Canadian Society for Clinical Investigation (CSCI) was founded in 1951. The original purpose was to provide people with a forum to exchange scientific information. CSCI's current Mission is "To promote clinical and basic research in the field of human health throughout Canada, to lobby for adequate research funding at the federal, regional and local levels, and to support Canadian researchers in their endeavours and at all stages of their careers."
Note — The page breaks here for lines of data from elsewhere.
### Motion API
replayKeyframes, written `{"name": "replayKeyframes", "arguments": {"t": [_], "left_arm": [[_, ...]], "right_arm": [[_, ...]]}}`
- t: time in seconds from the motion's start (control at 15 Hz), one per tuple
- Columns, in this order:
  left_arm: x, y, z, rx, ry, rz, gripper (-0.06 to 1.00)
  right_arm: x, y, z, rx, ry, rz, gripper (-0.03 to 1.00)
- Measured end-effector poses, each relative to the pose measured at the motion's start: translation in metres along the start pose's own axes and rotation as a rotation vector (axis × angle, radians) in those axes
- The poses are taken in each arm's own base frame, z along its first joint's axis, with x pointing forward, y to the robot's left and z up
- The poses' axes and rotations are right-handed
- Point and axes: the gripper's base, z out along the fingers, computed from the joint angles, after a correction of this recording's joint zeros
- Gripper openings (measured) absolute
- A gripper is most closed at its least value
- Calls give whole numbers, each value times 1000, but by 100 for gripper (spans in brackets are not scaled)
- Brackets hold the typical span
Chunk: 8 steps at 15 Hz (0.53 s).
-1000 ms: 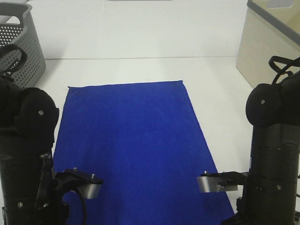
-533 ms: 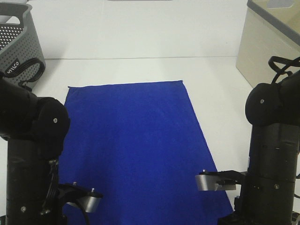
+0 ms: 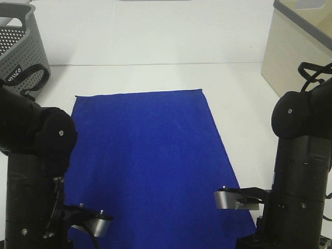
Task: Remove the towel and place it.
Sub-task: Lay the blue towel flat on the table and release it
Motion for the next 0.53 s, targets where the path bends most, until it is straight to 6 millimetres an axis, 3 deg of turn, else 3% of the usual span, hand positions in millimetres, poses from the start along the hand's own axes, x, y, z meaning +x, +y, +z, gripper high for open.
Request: {"name": "replayKeyframes", "arguments": {"t": [0.13,0.2,0.27,0.33,0.53], "left_arm": [[0,0,0,1,2,-30,34],[0,0,0,1,2,-30,34],[0,0,0,1,2,-41,50],[0,0,0,1,2,-44,57],[0,0,0,2,5,-48,62]], "right_arm": [[0,0,0,-3,0,2,49],[0,0,0,-3,0,2,49],[0,0,0,-4,0,3,55],[0,0,0,-4,0,3,58],[-1,1,-2,-3,-5,3,61]]}}
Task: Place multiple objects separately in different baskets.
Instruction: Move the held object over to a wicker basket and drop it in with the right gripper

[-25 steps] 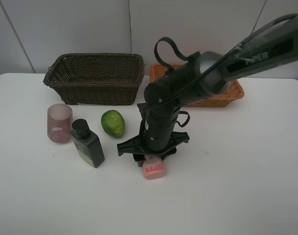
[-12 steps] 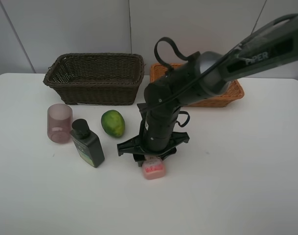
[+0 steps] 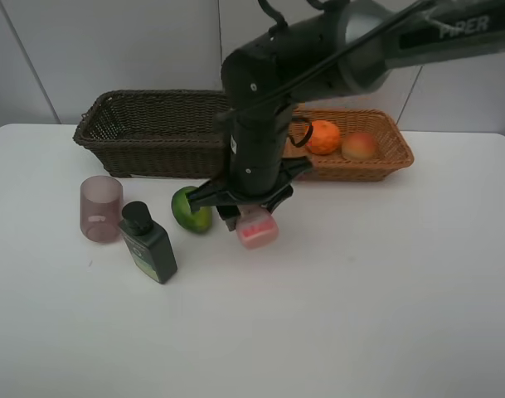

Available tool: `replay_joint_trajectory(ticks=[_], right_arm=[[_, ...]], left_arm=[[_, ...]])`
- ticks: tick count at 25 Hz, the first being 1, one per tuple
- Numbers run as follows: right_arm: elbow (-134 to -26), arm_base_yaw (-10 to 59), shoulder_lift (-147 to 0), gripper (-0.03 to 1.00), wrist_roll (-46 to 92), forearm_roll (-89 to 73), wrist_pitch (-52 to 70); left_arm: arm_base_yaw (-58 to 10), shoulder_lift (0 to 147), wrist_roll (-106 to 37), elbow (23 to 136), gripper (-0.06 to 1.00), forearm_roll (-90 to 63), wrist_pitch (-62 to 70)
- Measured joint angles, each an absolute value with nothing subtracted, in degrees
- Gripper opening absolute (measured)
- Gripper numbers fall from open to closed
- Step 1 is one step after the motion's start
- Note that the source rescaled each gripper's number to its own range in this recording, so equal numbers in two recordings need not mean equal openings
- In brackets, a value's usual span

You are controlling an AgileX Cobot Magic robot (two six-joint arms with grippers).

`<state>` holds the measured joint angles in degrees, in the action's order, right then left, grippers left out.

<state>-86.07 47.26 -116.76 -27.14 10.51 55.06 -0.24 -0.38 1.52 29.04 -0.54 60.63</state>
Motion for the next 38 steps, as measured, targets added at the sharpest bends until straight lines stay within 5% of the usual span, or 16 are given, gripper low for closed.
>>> replay_joint_trajectory(ticks=[13,24,38], right_arm=[[-107.0,44.3,-121.6,0.00,-20.2,12.6,49.2],[-108.0,41.1,-126.7,0.00,-20.1,16.4,22.1],[-108.0,37.9,-134.5,0.00,-20.1,16.8,6.3]], left_arm=[[-0.2,-0.4,1.5,29.0,0.92,-0.5,60.6],[-0.2,-0.4,1.5,29.0,0.92,-0.5,60.6],[-0.2,-0.4,1.5,29.0,0.92,-0.5,60.6]])
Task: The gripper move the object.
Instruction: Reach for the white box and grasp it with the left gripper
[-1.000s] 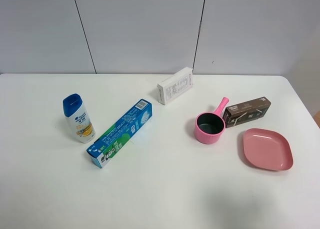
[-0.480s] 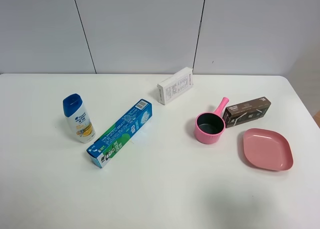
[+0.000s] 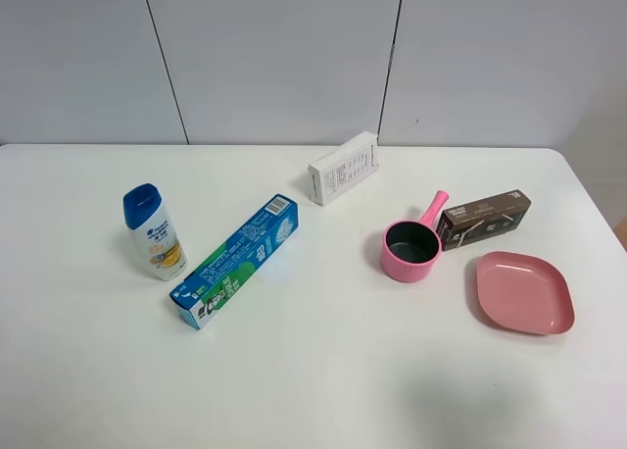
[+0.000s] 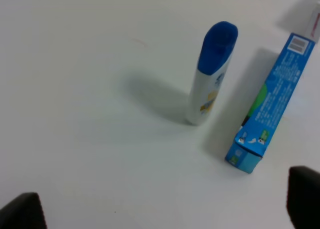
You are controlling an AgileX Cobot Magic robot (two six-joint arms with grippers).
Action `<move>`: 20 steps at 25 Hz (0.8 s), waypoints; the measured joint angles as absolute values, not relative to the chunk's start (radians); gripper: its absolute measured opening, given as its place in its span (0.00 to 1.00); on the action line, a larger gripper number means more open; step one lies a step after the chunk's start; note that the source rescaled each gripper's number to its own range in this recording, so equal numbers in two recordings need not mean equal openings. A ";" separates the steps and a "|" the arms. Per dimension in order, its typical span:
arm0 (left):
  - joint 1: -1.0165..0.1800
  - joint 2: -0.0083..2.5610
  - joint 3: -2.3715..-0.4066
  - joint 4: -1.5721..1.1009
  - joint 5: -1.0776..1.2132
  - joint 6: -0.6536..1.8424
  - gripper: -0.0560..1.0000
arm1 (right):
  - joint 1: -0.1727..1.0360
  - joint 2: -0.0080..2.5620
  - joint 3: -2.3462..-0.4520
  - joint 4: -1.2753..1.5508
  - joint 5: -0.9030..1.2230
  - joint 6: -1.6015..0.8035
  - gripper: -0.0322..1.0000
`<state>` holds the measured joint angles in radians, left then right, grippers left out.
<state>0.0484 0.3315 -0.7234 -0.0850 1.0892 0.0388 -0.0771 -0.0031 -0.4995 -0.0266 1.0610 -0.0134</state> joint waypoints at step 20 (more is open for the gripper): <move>-0.317 1.200 -1.295 -0.120 1.067 0.283 1.00 | -0.077 -0.003 -0.500 -0.027 1.061 -0.013 1.00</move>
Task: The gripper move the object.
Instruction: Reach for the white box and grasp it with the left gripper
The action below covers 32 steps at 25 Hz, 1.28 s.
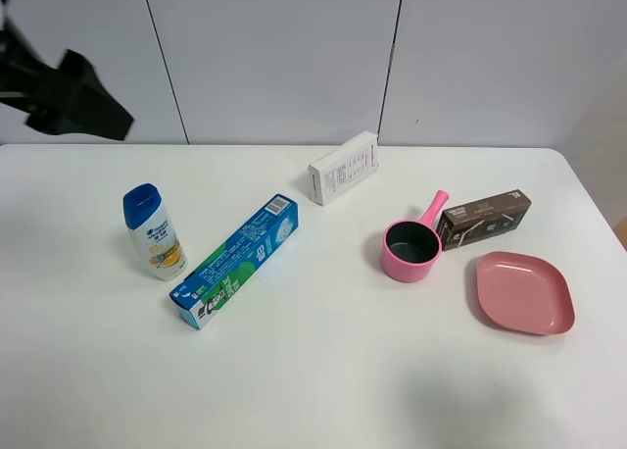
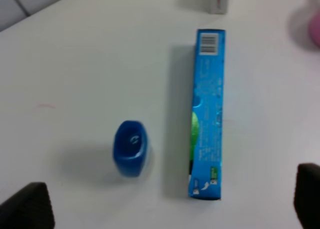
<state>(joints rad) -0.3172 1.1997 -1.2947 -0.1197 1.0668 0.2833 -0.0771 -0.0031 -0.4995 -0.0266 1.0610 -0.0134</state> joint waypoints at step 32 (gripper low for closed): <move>-0.889 2.187 -2.149 -0.112 1.031 0.297 0.98 | -0.077 -0.003 -0.500 -0.027 1.061 -0.013 1.00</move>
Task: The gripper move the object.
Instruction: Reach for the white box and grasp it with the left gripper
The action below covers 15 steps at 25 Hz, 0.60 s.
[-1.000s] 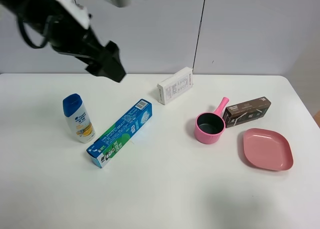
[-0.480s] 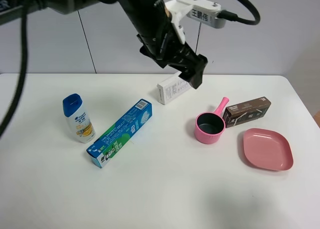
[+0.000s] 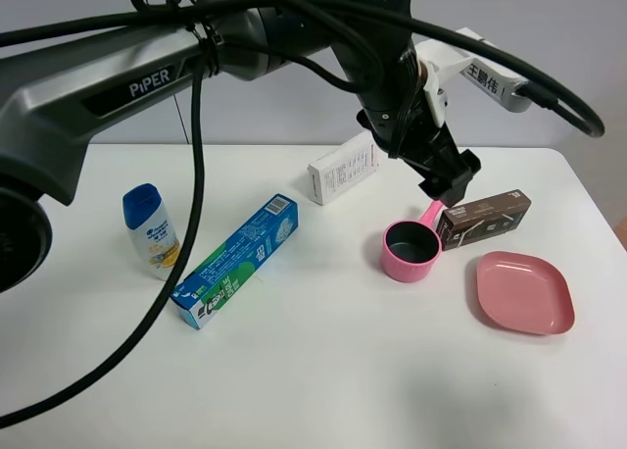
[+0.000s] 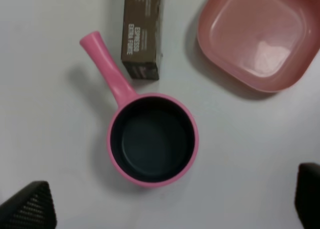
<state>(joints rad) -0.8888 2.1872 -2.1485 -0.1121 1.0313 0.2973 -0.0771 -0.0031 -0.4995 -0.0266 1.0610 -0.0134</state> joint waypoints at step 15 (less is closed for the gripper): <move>-0.850 2.209 -2.150 -0.133 0.917 0.370 0.98 | -0.077 -0.003 -0.500 -0.027 1.061 -0.013 1.00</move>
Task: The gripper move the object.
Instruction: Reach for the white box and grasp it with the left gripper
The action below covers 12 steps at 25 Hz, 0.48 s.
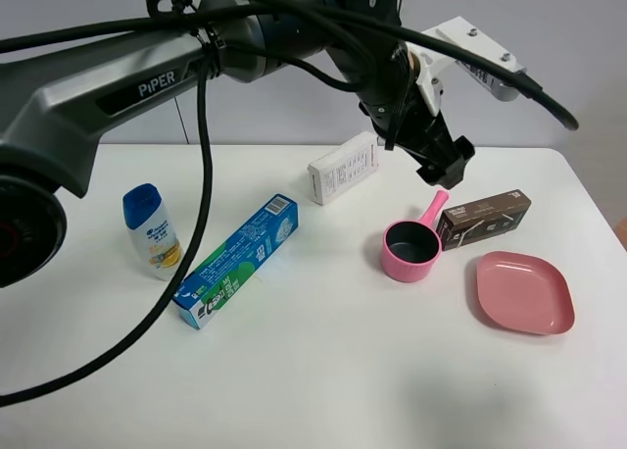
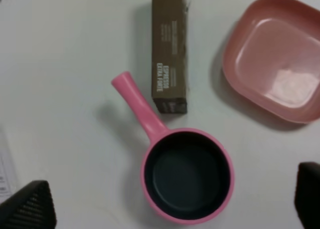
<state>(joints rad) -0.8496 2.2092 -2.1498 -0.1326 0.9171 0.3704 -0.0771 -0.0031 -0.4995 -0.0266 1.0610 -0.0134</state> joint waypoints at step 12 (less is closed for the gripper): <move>-0.655 2.272 -2.150 -0.210 0.768 0.373 0.98 | -0.077 -0.003 -0.500 -0.027 1.061 -0.013 1.00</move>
CSCI's Executive and Council is currently made up of the following individuals:
 President: Dr. Brent Winston
 Secretary Treasurer: Dr. Bing Siang
 Editor of CIM: Dr. Jonathan Angel

All medical schools in Canada are represented on the Council:
	
 Memorial University
 Dalhousie University
 McGill University
 University of Ottawa
 University of Toronto
 University of Western Ontario
 University of Manitoba
 University of Saskatchewan
 University of Calgary
 University of British Columbia
 Université de Montreal
 McMaster University
 Queen's University
 Sherbrooke University
 Université Laval

The Canadian Society for Clinical Investigation funds many awards:
 The CSCI_CIHR Resident Research Awards
 The Joe Doupe Young Investigator Award
 The Dr. Mel Silverman CSCI Distinguished Service Award
 The Distinguished Scientist Lecture and Award
 The Henry Friesen Award and Lecture (CSCI/RCPSC)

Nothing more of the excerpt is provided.